Notation: Suppose $X$ is a set and $n$ is a natural number. Then $[X]^n$ denotes the set of all $n$-element subsets of $X$, i.e. $[X]^n = \{Y \subseteq X \mid |Y| = n\}$.

Definition: Suppose $X, Y$ are sets, $n$ is a natural number, and $f:[X]^n \rightarrow Y$. If $H \subseteq X$, then we say $H$ is homogeneous for $f$ if there is a single element $y \in Y$ such that, for all $A \in [H]^n$, $f(A) = y$.

The existence of a large homogeneous set for a given function $f:[X]^n \rightarrow Y$ is an example of a certain amount of order existing in $f$. Therefore, a typical theorem in Ramsey theory may be something like this: If $X$ is sufficiently large with respect to $Y$, $n$ is a certain natural number, and $f$ is any function from $[X]^n$ to $Y$, then there is a large homogeneous set for $f$. Of course, ‘sufficiently large’ and ‘large’ would need to be made precise in the statement of an actual theorem.

With this language, we can restate our party theorem as follows: Suppose $|X| = 6$, $|Y| = 2$, and $f:[X]^2 \rightarrow Y$. Then $f$ has a homogeneous set of size $3$. Moreover, this is no longer true if we just assume $|X| = 5$.

Finite Ramsey theory is a fascinating and rich subject, and I encourage readers to learn more about it. Given the domain of this blog though, we want to consider Ramsey theory on infinite sets. The seminal result in this direction is, naturally, the Infinite Ramsey Theorem, proven by Ramsey in 1930.

Infinite Ramsey Theorem: Suppose $n,k \in \mathbb{N}$ and $f:[\mathbb{N}]^n \rightarrow \{1, \ldots, k\}$. Then there is an infinite homogeneous set $H \subseteq \mathbb{N}$ for $f$.

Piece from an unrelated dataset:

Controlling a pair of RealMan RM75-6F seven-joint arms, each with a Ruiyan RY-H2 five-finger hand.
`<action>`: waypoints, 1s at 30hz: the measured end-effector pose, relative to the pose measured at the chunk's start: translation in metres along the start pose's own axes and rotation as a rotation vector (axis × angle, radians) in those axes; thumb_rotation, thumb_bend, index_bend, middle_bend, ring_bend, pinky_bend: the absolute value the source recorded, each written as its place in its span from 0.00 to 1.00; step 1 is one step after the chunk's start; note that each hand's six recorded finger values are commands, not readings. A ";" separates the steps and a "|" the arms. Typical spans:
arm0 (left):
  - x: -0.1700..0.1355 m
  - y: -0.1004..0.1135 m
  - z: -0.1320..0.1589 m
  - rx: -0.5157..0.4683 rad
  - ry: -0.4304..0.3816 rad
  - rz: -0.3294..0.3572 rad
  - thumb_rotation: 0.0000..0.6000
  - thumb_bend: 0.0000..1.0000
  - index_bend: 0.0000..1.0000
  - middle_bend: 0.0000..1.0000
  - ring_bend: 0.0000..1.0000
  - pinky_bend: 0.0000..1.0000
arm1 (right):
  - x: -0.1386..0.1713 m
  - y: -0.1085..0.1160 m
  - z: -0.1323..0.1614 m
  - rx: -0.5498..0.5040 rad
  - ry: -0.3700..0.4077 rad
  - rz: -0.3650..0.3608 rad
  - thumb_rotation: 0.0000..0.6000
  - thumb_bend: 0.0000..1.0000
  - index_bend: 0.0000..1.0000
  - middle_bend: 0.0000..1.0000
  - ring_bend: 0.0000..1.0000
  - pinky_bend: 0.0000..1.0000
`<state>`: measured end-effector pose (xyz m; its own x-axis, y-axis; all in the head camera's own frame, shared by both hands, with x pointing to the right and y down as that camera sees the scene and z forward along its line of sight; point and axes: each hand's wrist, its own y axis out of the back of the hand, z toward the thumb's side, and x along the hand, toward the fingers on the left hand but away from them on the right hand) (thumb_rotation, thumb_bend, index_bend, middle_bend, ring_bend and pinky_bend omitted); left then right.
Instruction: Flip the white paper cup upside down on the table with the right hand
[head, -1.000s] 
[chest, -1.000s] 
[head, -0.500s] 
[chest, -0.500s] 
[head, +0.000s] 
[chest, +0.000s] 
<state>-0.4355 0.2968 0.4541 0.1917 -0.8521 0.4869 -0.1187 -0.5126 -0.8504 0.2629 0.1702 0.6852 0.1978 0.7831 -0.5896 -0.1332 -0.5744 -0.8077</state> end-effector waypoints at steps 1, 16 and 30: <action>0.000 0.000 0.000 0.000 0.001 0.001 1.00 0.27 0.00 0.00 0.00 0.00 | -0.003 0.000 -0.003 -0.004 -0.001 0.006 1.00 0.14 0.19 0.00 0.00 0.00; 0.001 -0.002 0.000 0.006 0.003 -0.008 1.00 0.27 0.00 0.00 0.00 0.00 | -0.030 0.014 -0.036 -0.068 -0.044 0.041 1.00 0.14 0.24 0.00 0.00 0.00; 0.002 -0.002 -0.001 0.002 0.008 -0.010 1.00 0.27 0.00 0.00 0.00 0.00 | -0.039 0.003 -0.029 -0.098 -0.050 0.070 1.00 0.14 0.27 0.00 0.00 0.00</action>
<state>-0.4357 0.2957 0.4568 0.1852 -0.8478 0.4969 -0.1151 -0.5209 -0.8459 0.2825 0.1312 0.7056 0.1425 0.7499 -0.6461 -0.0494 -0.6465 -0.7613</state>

Proof: If either $n$ or $k$ is equal to $1$, then the theorem is trivial. We prove the theorem for the case $n = 2$ and an arbitrary value of $k$. The general statement is proven in a similar way (with some additional care taken at certain points) by induction on $n$.

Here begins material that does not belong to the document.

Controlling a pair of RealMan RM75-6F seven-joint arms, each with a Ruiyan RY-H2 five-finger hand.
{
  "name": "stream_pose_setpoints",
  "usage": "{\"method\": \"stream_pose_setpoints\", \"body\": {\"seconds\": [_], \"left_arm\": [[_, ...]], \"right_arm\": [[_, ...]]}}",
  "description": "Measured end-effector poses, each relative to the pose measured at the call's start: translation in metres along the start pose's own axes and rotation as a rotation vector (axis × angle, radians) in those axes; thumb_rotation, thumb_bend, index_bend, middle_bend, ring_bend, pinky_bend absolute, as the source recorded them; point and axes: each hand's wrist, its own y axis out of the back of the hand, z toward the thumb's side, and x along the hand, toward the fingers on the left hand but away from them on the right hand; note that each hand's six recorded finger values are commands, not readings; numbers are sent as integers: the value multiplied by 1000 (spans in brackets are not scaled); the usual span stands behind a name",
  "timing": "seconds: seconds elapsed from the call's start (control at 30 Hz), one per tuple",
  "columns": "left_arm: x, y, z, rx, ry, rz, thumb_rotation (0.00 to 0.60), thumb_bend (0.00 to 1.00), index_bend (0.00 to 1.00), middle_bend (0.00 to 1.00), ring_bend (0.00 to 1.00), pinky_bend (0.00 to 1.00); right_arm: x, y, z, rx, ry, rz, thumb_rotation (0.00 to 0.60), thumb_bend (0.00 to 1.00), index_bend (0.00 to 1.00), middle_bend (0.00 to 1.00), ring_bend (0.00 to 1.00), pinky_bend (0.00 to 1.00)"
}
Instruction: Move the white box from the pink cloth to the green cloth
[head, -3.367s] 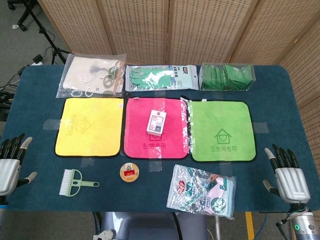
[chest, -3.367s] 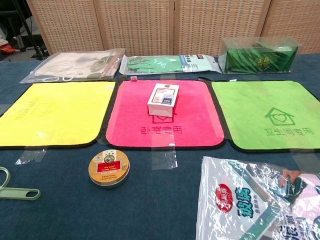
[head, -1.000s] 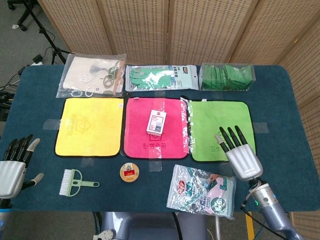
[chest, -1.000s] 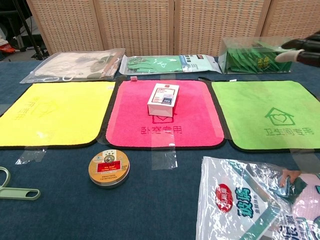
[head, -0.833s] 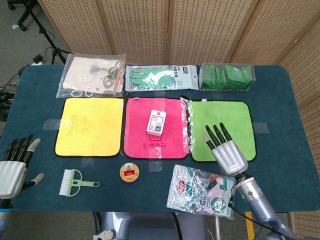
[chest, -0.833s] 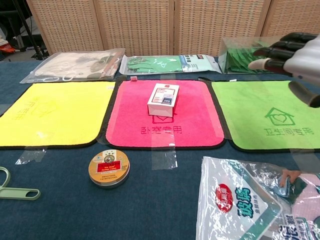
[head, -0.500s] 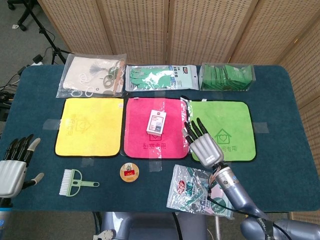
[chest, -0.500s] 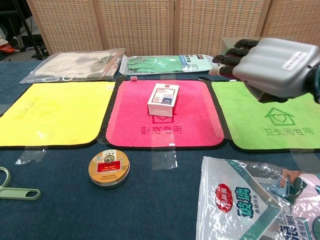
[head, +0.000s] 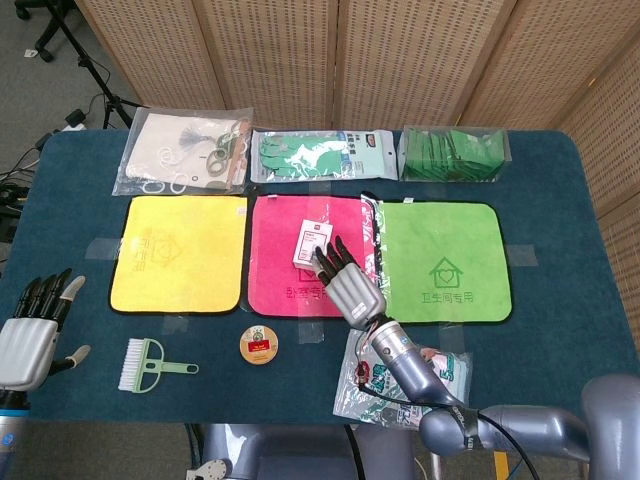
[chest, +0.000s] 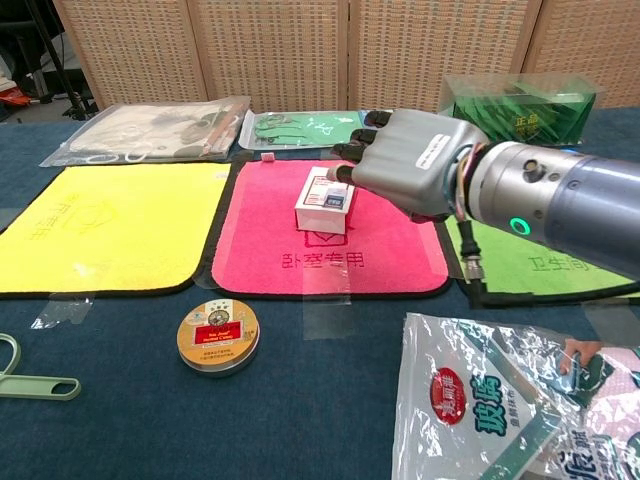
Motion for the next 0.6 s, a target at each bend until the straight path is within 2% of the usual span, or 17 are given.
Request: {"method": "stream_pose_setpoints", "body": {"seconds": [0.6], "left_arm": [[5, -14, -1, 5, 1, -43, 600, 152, 0, 0, 0, 0]], "right_arm": [[-54, 43, 34, 48, 38, -26, 600, 1000, 66, 0, 0, 0]]}}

Let $\mathcal{U}$ be a non-principal ultrafilter on $\mathbb{N}$. We will consider elements of $[\mathbb{N}]^2$ as ordered pairs $(i,j)$ such that $i < j$. For each $i \in \mathbb{N}$ and $\ell \leq k$, let $A_{i, \ell}$ be the set of $j \in \mathbb{N}$ such that $i < j$ and $f(i,j) = \ell$. Since $\mathcal{U}$ is a non-principal ultrafilter and $\bigcup_{\ell \leq k} A_{i, \ell} = \mathbb{N} \setminus \{0, \ldots, i\}$, we may fix a natural number $\ell_i \leq k$ such that $A_{i, \ell_i} \in \mathcal{U}$. Again using the fact that $\mathcal{U}$ is a non-principal ultrafilter, we may find a set $B \in \mathcal{U}$ and a fixed natural number $\ell^* \leq k$ such that, for all $i \in B$, $i_\ell = i^*$.

We now construct an infinite set $H \subseteq B$ such that, for every $i < j$ with both $i$ and $j$ in $H$, we have $f(i,j) = \ell^*$. We will do this one element at a time, enumerating $H$ in increasing order as $\{i_m \mid m \in \mathbb{N}\}$. To start, let $i_0$ be the least element of $B$. Next, find $i_1 > i_0$ such that $i_1 \in B \cap A_{i_0, \ell^*}$. Since $B$ and $A_{i_0, \ell^*}$ are in $\mathcal{U}$, such an $i_1$ exists and, as $i_1 \in A_{i_0, \ell^*}$, we have $f(i_0, i_1) = \ell^*$. Next, find $i_2 > i_1$ such that $i_2 \in B \cap A_{i_0, \ell^*} \cap A_{i_1, \ell^*}$. As before, such an $i_2$ always exists and $f(i_0, i_2) = f(i_1, i_2) = \ell^*$. Keep going in this fashion. Namely, if $m^* \in \mathbb{N}$ and we have already defined $\{i_m \mid m \leq m^*\}$, then find $i_{m^*+1} > i_{m^*}$ such that $i_{m^*+1} \in B \cap A_{i_0, \ell^*} \cap A_{i_1, \ell^*} \cap \ldots \cap A_{i_{m^*}, \ell^*}$. Since this is an intersection of finitely many sets, all of which are in $\mathcal{U}$, we can always find such an $i_{m^*+1}$ and, for all $m \leq m^*$, we have $f(i_m, i_{m^*+1}) = \ell^*$. Thus, we can continue for infinitely many steps, completing the definition of $H$ and therefore the proof of the theorem.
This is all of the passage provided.